Records shown
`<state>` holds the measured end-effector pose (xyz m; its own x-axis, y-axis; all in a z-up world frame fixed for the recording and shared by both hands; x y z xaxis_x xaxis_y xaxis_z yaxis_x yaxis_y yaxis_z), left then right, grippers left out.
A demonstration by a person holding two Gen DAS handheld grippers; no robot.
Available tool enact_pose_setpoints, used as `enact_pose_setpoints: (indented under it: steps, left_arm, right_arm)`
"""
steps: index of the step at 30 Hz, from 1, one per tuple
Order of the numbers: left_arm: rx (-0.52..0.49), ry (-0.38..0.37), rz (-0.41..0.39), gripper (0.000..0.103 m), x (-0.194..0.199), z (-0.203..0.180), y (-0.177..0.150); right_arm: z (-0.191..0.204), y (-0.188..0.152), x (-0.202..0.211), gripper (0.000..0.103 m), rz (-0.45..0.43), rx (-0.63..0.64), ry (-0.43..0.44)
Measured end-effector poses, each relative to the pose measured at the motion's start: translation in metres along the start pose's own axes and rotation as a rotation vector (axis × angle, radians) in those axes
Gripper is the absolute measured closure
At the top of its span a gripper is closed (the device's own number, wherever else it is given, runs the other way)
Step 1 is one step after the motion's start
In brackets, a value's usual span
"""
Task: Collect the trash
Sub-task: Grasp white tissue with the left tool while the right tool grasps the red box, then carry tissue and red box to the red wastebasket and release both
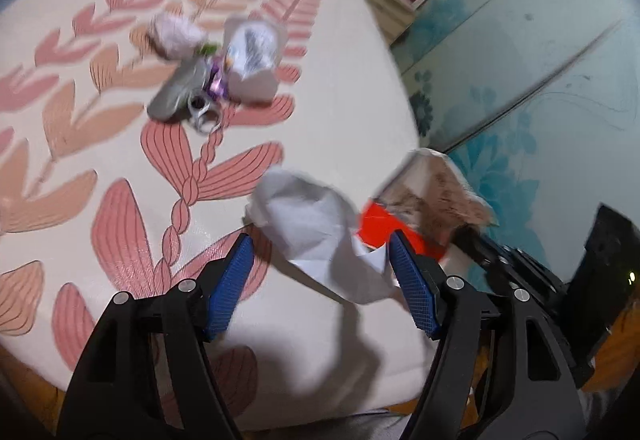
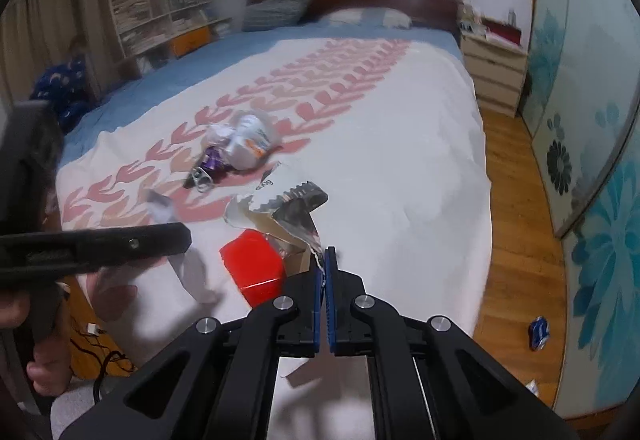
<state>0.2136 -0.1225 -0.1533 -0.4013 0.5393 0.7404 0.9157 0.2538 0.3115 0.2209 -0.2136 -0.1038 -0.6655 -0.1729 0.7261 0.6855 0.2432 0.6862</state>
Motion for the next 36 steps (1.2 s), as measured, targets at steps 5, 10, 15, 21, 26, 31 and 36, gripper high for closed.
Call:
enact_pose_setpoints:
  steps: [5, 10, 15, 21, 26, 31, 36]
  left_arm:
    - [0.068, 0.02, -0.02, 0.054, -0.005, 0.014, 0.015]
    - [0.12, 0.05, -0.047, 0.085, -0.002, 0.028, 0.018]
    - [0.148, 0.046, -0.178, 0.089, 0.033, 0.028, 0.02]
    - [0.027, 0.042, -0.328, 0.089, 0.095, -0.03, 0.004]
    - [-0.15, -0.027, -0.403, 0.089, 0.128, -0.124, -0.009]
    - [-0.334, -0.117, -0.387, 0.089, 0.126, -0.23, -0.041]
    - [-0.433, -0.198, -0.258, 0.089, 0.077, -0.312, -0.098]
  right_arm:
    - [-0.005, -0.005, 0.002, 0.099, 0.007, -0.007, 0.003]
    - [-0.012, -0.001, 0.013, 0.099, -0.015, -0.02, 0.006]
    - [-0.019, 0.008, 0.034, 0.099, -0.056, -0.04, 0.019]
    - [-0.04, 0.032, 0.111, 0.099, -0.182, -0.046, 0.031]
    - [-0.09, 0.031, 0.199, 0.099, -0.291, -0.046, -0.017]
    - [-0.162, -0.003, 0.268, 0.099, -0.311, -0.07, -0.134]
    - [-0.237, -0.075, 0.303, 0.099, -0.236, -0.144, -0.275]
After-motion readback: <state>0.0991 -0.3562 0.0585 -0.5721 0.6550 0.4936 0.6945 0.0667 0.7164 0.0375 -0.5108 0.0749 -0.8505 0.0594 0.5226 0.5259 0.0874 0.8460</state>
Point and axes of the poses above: each gripper's, at about its wrist camera, not at the fingertips, and x roughly against the way its jaws point, z to its left, y to its top, the point moved 10 cm from there along -x, roughly the way its jaws point, and after that the axes turned 11 degrees about x, right-handed, at the moved point
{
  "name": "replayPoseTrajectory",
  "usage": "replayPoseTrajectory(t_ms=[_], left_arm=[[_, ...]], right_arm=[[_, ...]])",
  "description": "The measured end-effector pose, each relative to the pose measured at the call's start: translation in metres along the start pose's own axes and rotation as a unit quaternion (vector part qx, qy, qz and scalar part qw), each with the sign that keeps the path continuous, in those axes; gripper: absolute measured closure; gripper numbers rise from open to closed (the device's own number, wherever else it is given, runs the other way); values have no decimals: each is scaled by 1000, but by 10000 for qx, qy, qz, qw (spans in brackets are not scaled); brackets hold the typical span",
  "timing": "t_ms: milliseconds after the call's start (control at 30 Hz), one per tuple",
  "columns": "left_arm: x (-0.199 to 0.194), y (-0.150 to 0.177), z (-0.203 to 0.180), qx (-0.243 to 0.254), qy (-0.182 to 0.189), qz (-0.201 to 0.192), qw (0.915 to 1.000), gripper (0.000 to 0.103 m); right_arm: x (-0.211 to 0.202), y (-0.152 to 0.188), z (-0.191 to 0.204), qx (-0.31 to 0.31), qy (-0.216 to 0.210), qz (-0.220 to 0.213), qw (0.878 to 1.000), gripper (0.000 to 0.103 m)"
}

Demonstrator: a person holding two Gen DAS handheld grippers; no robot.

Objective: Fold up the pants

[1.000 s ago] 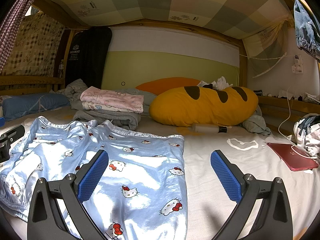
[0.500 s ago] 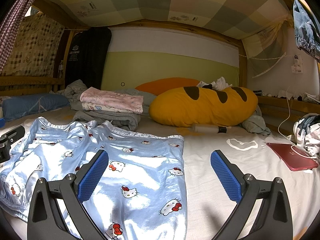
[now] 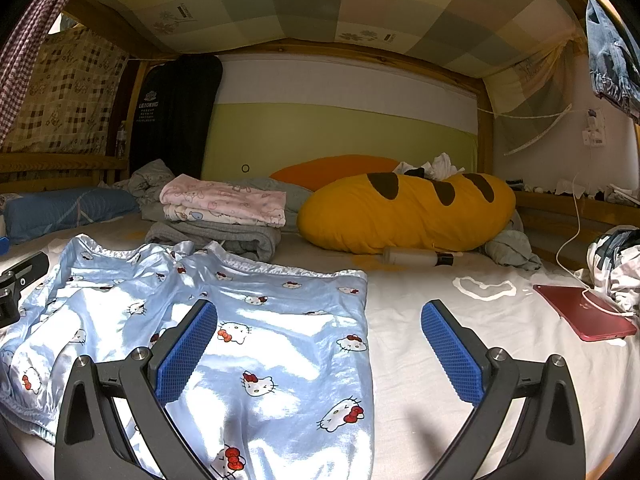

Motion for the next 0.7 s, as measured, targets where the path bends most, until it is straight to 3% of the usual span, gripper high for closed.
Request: replayPoseTrajectory(t_ms=[700], left_arm=[[0,-1,-3,32,34,35,10000,0]], right_arm=[[0,0,1,-18,0,-10,10000,1]])
Point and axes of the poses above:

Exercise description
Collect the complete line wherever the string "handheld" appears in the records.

Exercise solution
A demonstration by a person holding two Gen DAS handheld grippers; no robot.
Demonstrator: a person holding two Gen DAS handheld grippers; no robot.

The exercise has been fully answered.